Dans ces conditions, pourquoi ne pas imaginer qu’une « Internationale social-écologique » puisse créer de nouvelles coopérations et de nouvelles solidarités pour mettre en place une « écologie distributive » chargée de partager équitablement les richesses produites par la nature et par le travail des humains ? Et faire que ce que dénonçait déjà Aristote il y a 2 500 ans puisse un jour cesser ?
Alain Armagnac
@Biosphère
C’est vrai que le mot écologie se conjugue à toutes les sauces. Et même à la sauce libérale. Amusez-vous à regarder le nombre d’entrées sur Google (écologie libérale).
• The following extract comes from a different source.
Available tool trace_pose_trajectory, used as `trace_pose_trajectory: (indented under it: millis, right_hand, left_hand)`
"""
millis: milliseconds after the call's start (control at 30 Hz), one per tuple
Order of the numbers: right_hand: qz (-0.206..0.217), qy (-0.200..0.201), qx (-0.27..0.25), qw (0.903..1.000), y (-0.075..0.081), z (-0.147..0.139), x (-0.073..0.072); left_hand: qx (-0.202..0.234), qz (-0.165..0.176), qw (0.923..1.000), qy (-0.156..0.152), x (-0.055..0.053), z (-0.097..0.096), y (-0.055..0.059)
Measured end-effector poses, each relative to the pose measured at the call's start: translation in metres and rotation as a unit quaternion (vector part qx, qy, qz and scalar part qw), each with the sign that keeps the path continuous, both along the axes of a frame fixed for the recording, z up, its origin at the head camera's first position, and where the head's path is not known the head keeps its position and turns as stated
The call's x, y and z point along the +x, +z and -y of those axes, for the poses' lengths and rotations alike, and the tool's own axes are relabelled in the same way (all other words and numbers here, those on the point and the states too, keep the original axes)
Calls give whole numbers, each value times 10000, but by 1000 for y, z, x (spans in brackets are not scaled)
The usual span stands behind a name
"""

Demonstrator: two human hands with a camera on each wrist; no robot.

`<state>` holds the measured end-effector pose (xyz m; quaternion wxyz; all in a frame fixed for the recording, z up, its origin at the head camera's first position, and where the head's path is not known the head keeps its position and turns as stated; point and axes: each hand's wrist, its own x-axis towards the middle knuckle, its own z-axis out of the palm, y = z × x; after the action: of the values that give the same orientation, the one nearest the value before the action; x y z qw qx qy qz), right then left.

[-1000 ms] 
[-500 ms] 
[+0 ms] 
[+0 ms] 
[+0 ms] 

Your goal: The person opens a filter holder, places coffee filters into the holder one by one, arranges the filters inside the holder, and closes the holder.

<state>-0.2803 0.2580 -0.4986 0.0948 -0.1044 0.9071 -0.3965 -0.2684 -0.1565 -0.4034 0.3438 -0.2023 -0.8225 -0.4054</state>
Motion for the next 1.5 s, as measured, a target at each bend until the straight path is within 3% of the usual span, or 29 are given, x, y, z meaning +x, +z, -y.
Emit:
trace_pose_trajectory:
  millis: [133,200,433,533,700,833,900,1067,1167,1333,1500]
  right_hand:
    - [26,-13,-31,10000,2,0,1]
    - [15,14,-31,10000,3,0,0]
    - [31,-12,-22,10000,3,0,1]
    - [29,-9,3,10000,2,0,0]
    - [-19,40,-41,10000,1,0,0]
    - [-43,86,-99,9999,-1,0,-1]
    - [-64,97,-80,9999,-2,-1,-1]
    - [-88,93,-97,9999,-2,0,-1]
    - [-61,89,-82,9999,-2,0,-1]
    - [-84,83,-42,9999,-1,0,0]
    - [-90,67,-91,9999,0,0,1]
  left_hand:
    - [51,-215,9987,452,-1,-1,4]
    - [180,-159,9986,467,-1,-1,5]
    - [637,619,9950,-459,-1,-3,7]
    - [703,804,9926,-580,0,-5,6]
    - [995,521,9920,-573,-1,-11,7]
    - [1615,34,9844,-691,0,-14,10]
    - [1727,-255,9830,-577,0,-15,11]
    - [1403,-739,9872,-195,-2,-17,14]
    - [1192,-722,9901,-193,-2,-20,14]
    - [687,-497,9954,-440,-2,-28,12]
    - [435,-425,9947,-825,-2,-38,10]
A la différence de vous, je ne pense pas que le grand n’importe quoi qui se répand, toujours plus, avec l’utilisation de ce mot, soit » la preuve de la vitalité de ce nouveau concept d’«écologie» » .
L’écologie est en passe de devenir ce qu’est devenu, pour seul exemple, la démocratie. Juste un trompe couillons.
L’écologie se conjugue à toutes les sauces : écologie scientifique, politique, profonde, réaliste, punitive, positive, etc. Vous pourriez aligner au moins vingt adjectifs supplémentaires.
« Écologie distributive » renvoie à 9 entrées seulement sur google, dont trois qui font déjà référence à l’article de ce blog biosphere. On pourrait désespérer de voir la prolifération terminologique, donc l’absence apparente de cohérence, mais c’est seulement la preuve de la vitalité de ce nouveau concept d’«écologie» qui s’installera progressivement dans les esprits tout au cours du XXIe siècle.En espérant que cela ne débouchera pas sur un écolo-totalitarisme !
Ce texte nous change, je le trouve très intéressant.
Nous pourrions également rappeler que les Anciens (du moins les philosophes) se méfiaient comme de la peste de l’hubris (la démesure, la perte de la juste mesure). Ils voyaient là une véritable folie. Les Anciens ont également eu une réflexion sur l’argent, ils condamnaient notamment l’usure. Là aussi on a vu la suite, même les religions s’en sont accommodées.
Si Kohei Saito est réellement sincère et honnête, en guise de pénitence de tous ses péchés passés, il ne lui reste plus qu’à aller porter la bonne parole à tous ses anciens copains.